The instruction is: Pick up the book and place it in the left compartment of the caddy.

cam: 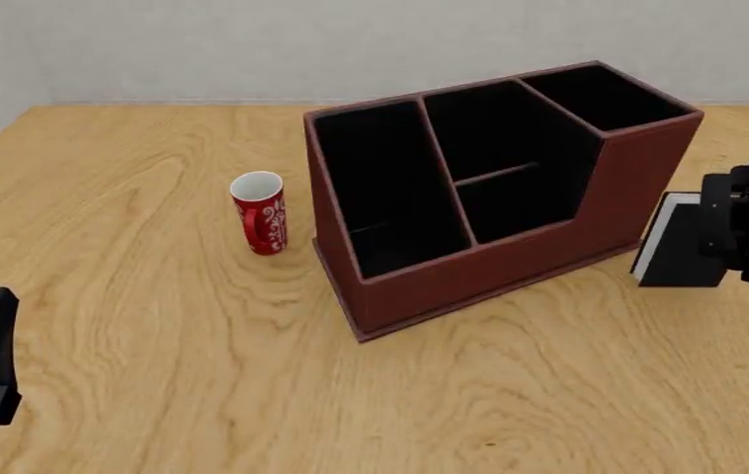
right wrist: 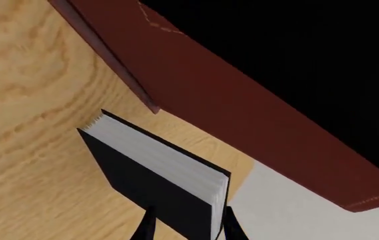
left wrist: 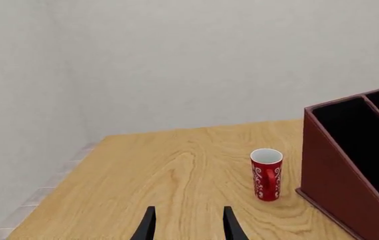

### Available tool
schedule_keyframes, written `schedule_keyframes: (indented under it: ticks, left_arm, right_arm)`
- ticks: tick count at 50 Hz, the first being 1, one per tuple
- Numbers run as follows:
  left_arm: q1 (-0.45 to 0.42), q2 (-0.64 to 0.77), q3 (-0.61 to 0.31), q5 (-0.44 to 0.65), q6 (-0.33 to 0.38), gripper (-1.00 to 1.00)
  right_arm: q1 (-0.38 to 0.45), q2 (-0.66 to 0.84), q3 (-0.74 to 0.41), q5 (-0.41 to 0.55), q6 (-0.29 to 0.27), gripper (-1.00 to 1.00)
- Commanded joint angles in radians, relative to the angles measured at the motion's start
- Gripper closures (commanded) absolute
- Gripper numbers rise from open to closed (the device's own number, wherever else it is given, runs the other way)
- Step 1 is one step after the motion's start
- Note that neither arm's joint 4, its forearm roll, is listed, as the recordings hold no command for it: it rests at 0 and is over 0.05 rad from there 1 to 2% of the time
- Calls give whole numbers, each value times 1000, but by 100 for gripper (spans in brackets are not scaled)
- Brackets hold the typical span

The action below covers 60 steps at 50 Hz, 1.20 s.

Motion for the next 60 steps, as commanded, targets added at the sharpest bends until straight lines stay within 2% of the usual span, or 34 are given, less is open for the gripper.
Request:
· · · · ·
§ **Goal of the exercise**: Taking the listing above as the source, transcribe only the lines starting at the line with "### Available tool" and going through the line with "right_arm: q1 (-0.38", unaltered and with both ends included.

§ **Exercise result**:
### Available tool
schedule_keyframes, written `schedule_keyframes: (indented under it: ticks, left_arm, right_arm)`
- ticks: tick count at 50 Hz, the first being 1, one per tuple
- Numbers run as follows:
  left_arm: q1 (-0.45 to 0.42), q2 (-0.64 to 0.77), q3 (-0.61 to 0.31), q5 (-0.44 to 0.65), q6 (-0.33 to 0.38), gripper (-1.00 to 1.00)
  right_arm: q1 (-0.38 to 0.45), q2 (-0.66 to 0.84), q3 (-0.74 to 0.41), q5 (-0.41 to 0.55), q6 (-0.29 to 0.27), gripper (-1.00 to 1.00)

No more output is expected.